The film’s problems are not the conventions of the underdog sports comedy; Jon Turteltaub mined genuine, feel-good humour from a Jamaican bobsled crew in Cool Runnings. Nor are they in the amazing story of the first transgender person playing in a FIFA-sanctioned football match and letting Samoans show the rest of us how gender can be done. The film’s problems are that it’s as lazy and half-assed as it gets. There’s a fun family film in here somewhere, it’s just no one bothered to get it.

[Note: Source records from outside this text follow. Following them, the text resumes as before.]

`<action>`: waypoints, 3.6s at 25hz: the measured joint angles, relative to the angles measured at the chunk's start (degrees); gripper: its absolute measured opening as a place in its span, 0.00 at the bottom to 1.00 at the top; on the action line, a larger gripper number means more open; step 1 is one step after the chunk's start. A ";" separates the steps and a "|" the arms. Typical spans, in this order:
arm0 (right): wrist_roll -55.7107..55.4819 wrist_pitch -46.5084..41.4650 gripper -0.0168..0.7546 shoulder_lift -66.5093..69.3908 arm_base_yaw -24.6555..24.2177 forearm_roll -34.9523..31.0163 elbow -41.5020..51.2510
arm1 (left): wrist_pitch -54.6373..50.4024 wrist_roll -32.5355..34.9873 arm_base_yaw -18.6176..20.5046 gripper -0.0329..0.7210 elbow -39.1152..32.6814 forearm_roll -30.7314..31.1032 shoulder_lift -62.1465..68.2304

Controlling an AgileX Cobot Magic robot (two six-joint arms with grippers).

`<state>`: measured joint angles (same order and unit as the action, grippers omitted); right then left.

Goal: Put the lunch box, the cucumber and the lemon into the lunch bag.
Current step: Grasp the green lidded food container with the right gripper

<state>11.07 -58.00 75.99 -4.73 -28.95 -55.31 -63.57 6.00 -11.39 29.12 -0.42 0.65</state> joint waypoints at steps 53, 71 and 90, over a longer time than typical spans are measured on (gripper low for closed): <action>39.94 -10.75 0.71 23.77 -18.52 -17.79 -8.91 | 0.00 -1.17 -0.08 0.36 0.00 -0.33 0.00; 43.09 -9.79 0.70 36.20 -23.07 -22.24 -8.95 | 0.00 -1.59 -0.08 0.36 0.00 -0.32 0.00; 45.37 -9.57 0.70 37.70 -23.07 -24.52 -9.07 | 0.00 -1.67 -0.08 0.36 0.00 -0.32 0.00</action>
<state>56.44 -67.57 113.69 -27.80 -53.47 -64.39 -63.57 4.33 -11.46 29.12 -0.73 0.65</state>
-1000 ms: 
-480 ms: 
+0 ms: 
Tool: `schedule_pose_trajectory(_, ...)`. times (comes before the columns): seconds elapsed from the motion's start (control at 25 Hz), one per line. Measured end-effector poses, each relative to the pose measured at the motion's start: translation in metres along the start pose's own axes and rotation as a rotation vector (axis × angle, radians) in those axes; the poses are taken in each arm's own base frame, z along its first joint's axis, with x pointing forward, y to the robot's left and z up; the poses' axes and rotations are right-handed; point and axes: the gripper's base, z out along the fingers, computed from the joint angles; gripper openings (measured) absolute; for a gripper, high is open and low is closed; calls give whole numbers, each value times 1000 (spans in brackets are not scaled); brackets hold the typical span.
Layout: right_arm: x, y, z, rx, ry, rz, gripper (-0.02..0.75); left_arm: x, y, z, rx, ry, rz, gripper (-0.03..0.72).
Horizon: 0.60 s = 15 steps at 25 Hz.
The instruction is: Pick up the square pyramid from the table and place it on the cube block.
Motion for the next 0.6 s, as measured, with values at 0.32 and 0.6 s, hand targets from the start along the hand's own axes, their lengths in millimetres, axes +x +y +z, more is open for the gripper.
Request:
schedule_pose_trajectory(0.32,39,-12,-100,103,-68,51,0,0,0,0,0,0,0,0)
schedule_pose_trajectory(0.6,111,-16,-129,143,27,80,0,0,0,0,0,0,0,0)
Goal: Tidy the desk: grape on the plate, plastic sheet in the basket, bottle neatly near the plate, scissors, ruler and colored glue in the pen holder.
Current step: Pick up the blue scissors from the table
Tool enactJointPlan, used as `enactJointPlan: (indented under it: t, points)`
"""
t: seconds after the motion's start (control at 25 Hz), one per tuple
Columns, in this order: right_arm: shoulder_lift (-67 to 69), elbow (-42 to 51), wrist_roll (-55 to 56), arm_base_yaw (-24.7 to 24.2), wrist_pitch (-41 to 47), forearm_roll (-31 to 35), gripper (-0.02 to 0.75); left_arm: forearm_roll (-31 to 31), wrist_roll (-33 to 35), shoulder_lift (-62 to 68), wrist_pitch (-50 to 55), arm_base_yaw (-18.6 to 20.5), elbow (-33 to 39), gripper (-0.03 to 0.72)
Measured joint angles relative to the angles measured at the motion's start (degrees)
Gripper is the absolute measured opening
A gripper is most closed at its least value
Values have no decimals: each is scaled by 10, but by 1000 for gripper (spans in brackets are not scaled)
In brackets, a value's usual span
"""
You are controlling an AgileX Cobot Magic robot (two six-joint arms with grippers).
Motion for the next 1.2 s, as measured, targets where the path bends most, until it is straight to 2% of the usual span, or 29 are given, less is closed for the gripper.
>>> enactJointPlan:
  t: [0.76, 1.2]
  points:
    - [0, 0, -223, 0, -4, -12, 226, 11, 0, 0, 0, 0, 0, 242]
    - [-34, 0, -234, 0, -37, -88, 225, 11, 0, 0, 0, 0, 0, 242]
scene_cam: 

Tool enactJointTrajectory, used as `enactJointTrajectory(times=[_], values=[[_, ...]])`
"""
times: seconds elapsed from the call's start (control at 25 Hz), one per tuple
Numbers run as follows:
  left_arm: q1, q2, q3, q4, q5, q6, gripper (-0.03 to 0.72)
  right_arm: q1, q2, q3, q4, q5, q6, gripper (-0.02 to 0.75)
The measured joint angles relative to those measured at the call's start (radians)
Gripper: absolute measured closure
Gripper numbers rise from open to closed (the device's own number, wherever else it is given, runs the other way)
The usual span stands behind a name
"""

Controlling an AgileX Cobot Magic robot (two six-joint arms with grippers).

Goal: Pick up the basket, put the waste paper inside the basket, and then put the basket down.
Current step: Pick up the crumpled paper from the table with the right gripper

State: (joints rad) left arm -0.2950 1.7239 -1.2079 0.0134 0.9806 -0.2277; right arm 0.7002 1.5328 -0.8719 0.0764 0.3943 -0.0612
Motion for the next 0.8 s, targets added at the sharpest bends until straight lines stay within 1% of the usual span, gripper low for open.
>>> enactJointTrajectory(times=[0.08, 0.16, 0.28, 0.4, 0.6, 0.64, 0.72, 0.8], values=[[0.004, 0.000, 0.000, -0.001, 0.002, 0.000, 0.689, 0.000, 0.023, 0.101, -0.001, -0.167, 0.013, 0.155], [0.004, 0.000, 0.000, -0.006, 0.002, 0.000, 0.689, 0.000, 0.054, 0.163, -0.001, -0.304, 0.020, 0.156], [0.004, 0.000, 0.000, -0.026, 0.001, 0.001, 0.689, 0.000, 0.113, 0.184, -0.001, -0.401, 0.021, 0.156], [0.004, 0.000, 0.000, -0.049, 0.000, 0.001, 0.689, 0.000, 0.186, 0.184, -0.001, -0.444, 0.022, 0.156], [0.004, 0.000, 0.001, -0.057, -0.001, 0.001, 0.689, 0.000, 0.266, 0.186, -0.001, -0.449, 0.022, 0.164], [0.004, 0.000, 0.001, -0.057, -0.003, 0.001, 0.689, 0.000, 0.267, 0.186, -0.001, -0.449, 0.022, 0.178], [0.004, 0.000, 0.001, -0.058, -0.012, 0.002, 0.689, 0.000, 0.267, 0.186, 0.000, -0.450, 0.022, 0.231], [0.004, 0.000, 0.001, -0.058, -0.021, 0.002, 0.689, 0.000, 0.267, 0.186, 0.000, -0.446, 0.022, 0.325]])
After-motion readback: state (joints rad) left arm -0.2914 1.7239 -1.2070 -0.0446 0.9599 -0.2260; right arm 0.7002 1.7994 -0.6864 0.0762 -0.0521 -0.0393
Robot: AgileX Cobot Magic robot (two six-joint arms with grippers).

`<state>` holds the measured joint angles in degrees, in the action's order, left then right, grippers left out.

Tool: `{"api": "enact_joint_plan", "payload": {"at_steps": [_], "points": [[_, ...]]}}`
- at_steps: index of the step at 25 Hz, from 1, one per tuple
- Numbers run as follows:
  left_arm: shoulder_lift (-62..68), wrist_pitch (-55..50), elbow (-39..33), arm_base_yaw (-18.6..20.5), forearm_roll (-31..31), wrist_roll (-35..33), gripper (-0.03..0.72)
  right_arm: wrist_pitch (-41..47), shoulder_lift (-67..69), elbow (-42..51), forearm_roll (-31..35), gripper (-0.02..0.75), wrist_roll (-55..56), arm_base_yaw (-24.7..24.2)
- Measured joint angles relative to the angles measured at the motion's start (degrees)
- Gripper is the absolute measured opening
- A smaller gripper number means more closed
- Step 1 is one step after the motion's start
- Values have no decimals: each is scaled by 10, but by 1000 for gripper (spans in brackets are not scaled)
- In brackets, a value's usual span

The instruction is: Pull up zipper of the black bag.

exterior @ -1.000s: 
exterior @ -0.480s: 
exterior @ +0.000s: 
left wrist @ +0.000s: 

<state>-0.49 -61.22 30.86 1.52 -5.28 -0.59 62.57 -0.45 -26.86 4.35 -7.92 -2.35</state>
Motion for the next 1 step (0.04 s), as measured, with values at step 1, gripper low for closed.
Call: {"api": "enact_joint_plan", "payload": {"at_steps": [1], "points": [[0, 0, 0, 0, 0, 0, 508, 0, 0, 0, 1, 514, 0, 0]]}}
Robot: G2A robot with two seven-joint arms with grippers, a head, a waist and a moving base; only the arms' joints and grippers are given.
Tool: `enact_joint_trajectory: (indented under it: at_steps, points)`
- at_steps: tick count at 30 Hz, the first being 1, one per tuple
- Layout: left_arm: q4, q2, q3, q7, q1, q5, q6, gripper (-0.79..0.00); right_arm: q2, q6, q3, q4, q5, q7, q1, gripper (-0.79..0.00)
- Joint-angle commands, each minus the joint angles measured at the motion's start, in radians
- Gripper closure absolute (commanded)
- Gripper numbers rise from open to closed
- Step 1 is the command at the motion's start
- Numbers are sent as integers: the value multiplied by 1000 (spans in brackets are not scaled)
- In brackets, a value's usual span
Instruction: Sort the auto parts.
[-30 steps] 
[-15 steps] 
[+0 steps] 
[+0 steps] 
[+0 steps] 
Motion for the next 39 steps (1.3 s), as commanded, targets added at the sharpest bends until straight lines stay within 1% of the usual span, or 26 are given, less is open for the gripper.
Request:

Lest we leave the impression that the whole thing is a dumpster fire, it should be made clear that Fassbender isn’t so bad as he is miscast. Again… not funny, and as short-fused, ultra-intense football coach Thomas Rongen, Waititi and co-writer Iain Morris only hint at a tragic backstory they later rush through in about 15 minutes in Act III. On a similar note, the seeming connection he makes with faʻafafine – Samoa’s traditional third gender – player Jaiyah Saelua (first timer Kaimana) is glossed over, giving him no dramatic material to run with. For most of the film Rongen just comes off as a selfish, self-important snob who it’s hard to care about. And the dismissive way the script treats Jaiyah reduces her almost to the status of houseplant, whose only job is to set the main man straight. At one point Jaiyah reveals she’s gone off her hormones in order to play better for the team. She’s distraught. Confused. Out of sorts and states she “doesn’t feel like” herself. That’s all we get about her and that specific struggle. Waititi and Morris unfairly cut her off at the knees.
Which is not to say Kaimana isn’t a natural, or that the rest of the cast isn’t making the most of their clichéd character arcs. As the multi-hyphenate manager/operator/cameraman/tour guide/restaurateur Tavita, Oscar Kightley easily wins the likeabilty sweepstakes. He knows what the movie should be and he brings a dignified edge to the kooky islander archetype. Ditto for David Fane as Ace, the team’s ineffectual but sweet-natured coach before Rongen.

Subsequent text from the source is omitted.